Archive for October, 2025
Bundling Status
In my 2014 Sociological Theory, I argued that some things are gross or illegal to buy overtly and so people sometimes find ways to create exchange circuits that obfuscate the transactional nature. In one paragraph I noted that status “differs somewhat from other cases discussed here insofar as it is not exactly disreputable for firms to sell status a la carte so much as it is impossible because status only exists if it is agreed to exist and third parties would not be impressed by an open sale of status.” The example I gave in 2014 was that Apple’s relationship with its suppliers was one of bundling status with electronics or manufacturing since some Apple suppliers sold to it at close to cost.

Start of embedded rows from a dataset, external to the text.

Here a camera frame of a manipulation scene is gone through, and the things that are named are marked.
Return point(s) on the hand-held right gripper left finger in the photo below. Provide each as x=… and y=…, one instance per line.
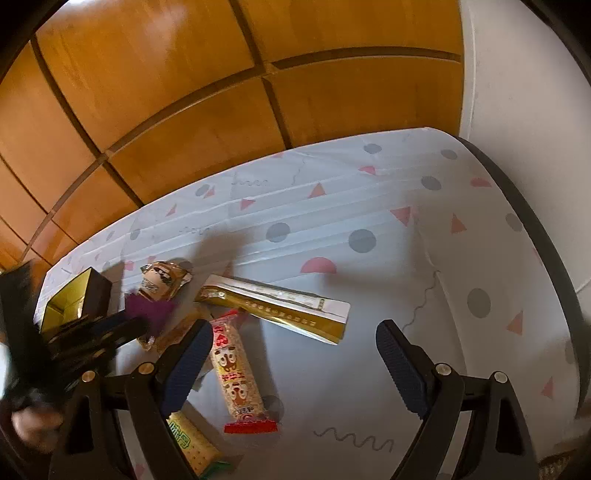
x=189, y=364

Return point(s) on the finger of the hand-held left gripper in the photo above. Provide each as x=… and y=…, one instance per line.
x=87, y=326
x=120, y=332

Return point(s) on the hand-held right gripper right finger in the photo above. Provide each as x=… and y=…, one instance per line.
x=401, y=364

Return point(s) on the black box with gold lining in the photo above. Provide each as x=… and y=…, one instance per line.
x=69, y=300

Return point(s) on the purple snack packet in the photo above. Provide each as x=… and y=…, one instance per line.
x=147, y=311

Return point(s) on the clear pastry packet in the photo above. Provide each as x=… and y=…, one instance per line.
x=178, y=330

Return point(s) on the long rice cracker packet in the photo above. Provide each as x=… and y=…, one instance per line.
x=233, y=369

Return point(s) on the dark brown snack packet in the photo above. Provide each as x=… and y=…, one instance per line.
x=161, y=279

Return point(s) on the green yellow cracker packet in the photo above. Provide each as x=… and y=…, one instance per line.
x=191, y=443

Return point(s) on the long gold white packet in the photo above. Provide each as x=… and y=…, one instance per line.
x=277, y=304

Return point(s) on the person's left hand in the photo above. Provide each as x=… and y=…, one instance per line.
x=34, y=429

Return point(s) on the patterned white tablecloth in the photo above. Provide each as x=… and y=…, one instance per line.
x=369, y=286

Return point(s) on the dark rimmed table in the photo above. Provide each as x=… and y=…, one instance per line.
x=545, y=240

In Matt Yglesias’s Substack this morning, I see another example, this time between OpenAI and AMD. OpenAI spends a lot of money on GPUs as the growth medium for shoggoths that will begin by helping students cheat on homework and then in the near future give us a best case scenario of a global recession as the AI bubble collapses, a worst case scenario that SkyNet unleashes a bioengineered plague, and a most likely scenario where we see radical transformations to white collar employment and massive political upheaval as AI increases returns to capital and has highly uneven effects on returns to either human capital or raw labor. Heretofore, OpenAI bought those GPUs from Nvidia, a company that everyone knows make the best GPUs and we know that in part because OpenAI buys them.
If you are Nvidia, this is awesome, line goes up. If you are OpenAI this is not great. As anyone who spent a year on the PS5 waiting list knows, GPUs are very hard to manufacture and so weakly elastic, which means increased demand creates rents for the manufacturer. So OpenAI would gain leverage with Nvidia if it could plausibly defect to Nvidia’s competitor, AMD. (Intel mostly makes integrated GPUs, which are better suited for laptops than AI server farms). So it makes sense for OpenAI to diversify its supply chain and buy some AMD chips.
This benefits OpenAI, which gets cheaper chips from both AMD and Nvidia, but it benefits AMD even more, as their GPUs are now certified as good enough for the market leader in a transformative industry. But the certification as good enough for OpenAI wouldn’t work if AMD just gave them the GPUs and it definitely wouldn’t work if AMD paid OpenAI to accept their chips. So what they did was issue AMD shares to give OpenAI and at the same time OpenAI paid cash for GPUs. After the GPU sale, the shares predictably rose in value by more than enough to benefit both companies and hence we see a successful bundling of status and a commodity.